A few more teasers that you'll find in War, Peace, and Human Nature: The Convergence of Evolutionary and Cultural Views. In his chapter called "An Ethological Perspective on War and Peace", psychobiologist and co-organizer of the Leiden meeting Peter Verbeek who coined the term "peace ethology" notes, "... we go to war not because we are naturally driven to do so, but because we choose to do so. A choice for war is linked to overcoming fear and empathy, and it is critically important to understand what biological, social-learning, and cultural factors take us there." Richard Hughbank and Dave Grossman, both of whom are retired from the U. S. military, write about the challenge of getting men to kill. It's not easy to get people to kill other people. Recall also the quotation above from ex-U. S. Army Captain Paul Chappell's excellent book called Peaceful Revolution: How We can Create the Future Needed for Humanity's Survival.
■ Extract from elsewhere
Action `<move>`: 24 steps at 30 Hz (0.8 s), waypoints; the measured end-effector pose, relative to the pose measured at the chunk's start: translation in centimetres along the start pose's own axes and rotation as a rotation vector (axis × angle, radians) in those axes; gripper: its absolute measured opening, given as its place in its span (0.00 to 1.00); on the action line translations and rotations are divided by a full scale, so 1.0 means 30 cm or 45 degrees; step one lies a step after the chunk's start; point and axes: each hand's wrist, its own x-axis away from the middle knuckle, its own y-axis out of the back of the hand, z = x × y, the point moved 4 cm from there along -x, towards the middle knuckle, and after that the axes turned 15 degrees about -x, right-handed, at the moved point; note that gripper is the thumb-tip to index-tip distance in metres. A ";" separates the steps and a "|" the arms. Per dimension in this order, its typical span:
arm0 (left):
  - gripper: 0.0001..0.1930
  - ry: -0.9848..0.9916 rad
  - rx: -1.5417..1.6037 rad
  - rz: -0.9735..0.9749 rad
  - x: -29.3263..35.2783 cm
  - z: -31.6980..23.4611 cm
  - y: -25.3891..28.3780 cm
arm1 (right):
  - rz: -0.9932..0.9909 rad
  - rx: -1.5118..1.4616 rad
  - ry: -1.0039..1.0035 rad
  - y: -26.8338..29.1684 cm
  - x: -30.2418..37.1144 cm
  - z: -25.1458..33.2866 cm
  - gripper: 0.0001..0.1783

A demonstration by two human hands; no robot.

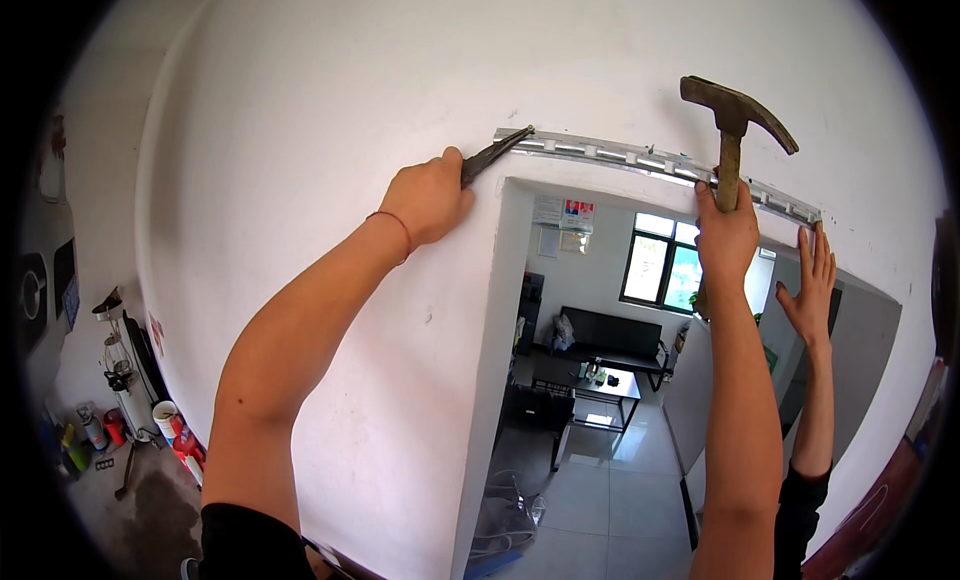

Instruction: The person installs a metal light fixture on a wall above a doorway. They use pliers to hold nails and a hammer to drive them into the wall, securing the fixture in place. The person repeatedly hammers nails along the fixture's length to ensure it is firmly attached.

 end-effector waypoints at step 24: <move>0.13 -0.109 -0.244 0.064 -0.013 0.017 0.101 | 0.002 0.297 -0.096 0.014 -0.013 0.044 0.22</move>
Following Mr. Chappell's line of thinking about how ending war is necessary for the survival of humanity, in his concluding chapter called "Cooperation For Survival" Professor Fry writes, "Human survival requires that nation-states give up the institution of war and replace it with a cooperatively-functioning global peace system - for the well-being and security of all people everywhere." Amen.
I hope that Professor Fry's book, the discussions at the Leiden meeting, and Paul Chappell's words will truly make us deeply reflect on the new paradigm, the science of peace, that is sorely needed and entirely possible. Let's not ignore our kind and beneficent nature.
What were wars?
"[The abolition of war] is no longer an ethical equation to be pondered solely by learned philosophers and ecclesiastics, but a hard-core one for the decision of the masses whose survival is the issue ... We must have sufficient imagination and courage to translate this universal wish for peace - which is rapidly becoming a universal necessity - into actuality!" (General Douglas MacArthur, 1961; quoted in Paul K. Chappell, 2012)
Let's give peace the attention and chance it truly deserves. Nothing will be lost and much will be gained. Cooperation, empathy, and peace will prevail if we allow them to. We do not have to choose to go to war. Let's hope that future generations will seriously ask, "What were wars?", and that we stop justifying them because war is inevitable, because "that's who we are".
We do not have to go to war.
The teaser image can be seen here.
Chappell, Paul K. 2012. Peaceful Revolution: How We can Create the Future Needed for Humanity's Survival. Easton Studio Press. Westport, Connecticut.
Note: Just after posting this essay I saw a report of a very rare attack on an alpha male chimpanzee who was beaten to death by subordinate group members.